If you have a love for the open road but don’t mind working long hours in solitary conditions, truck driving may be a good career for you. Entry-level truck driver salaries can vary widely based on a number of factors, such as geographic location covered, the company you work for, mileage and cargo value.
Long-haul truck drivers should expect to be paid by the mile, while more local drivers earn an hourly wage. First-year drivers will earn less than their more experienced counterparts, and will likely fall in the lower spectrum of average earnings. According to national 2010 data from the United States Bureau of Labor Statistics, the lowest 10 percent of drivers earn $24,730 annually. The lower 24 percent earn $30,270 annually. The median salary is $37,770, while the top 10 percent of driver earn $57,480.
A driver’s route and location also plays a part in determining salary. The BLS cites Alaska and Nevada as the top-paying states for truck drivers, with mean salaries of $48,250 and $46,470, respectively. New Jersey, Massachusetts and New York round out the five top-paying states, with annual mean wages around $43,000. The Chicago-Naperville-Joliet area is the highest-paying metropolitan region, with annual mean wage of $45,400.

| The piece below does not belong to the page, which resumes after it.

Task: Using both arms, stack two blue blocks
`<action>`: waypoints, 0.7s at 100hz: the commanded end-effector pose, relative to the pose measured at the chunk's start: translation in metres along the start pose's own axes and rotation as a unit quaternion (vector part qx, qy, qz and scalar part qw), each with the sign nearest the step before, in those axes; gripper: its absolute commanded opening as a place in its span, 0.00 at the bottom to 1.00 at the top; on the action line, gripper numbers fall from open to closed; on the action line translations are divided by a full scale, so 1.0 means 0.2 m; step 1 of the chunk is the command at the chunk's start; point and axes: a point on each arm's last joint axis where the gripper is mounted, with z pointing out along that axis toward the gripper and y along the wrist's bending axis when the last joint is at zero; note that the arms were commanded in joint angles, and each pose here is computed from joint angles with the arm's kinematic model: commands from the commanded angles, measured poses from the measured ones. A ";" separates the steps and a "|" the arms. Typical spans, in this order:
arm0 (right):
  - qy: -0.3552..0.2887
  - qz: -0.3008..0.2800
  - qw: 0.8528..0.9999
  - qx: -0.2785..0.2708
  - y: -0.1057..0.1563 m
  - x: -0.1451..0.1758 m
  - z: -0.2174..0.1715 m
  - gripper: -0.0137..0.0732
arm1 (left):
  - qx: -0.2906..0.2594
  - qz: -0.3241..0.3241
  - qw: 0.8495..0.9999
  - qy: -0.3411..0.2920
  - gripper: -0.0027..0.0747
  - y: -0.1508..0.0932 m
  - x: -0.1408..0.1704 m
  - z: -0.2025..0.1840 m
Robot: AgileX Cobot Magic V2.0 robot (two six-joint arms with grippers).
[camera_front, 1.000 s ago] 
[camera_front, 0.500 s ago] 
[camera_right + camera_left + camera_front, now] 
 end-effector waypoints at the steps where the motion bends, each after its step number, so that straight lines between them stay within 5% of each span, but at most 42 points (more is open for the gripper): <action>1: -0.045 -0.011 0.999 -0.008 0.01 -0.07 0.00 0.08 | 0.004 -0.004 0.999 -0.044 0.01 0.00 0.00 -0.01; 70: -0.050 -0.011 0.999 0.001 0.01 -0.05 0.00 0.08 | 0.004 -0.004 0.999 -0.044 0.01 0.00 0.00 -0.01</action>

The cargo for which drivers are responsible for hauling influences wages. Certain industries pay more than others. For example, truck drivers for the postal service typically earn the highest, with an annual mean salary of $54,040. The industry with the highest levels of employment — general freight trucking — pays an annual mean salary of $41,100.
Bonus and Advancement
First-year drivers earn on the lower spectrum of hourly wages and may not have a fixed route or schedule in the beginning. Some truck drivers begin by substituting for regular drivers who are out sick or on vacation. As a driver progresses in his career, he has the potential to earn bonuses or more preferable routes and schedules. The longer a driver works with a track record for safety, the more he will likely earn.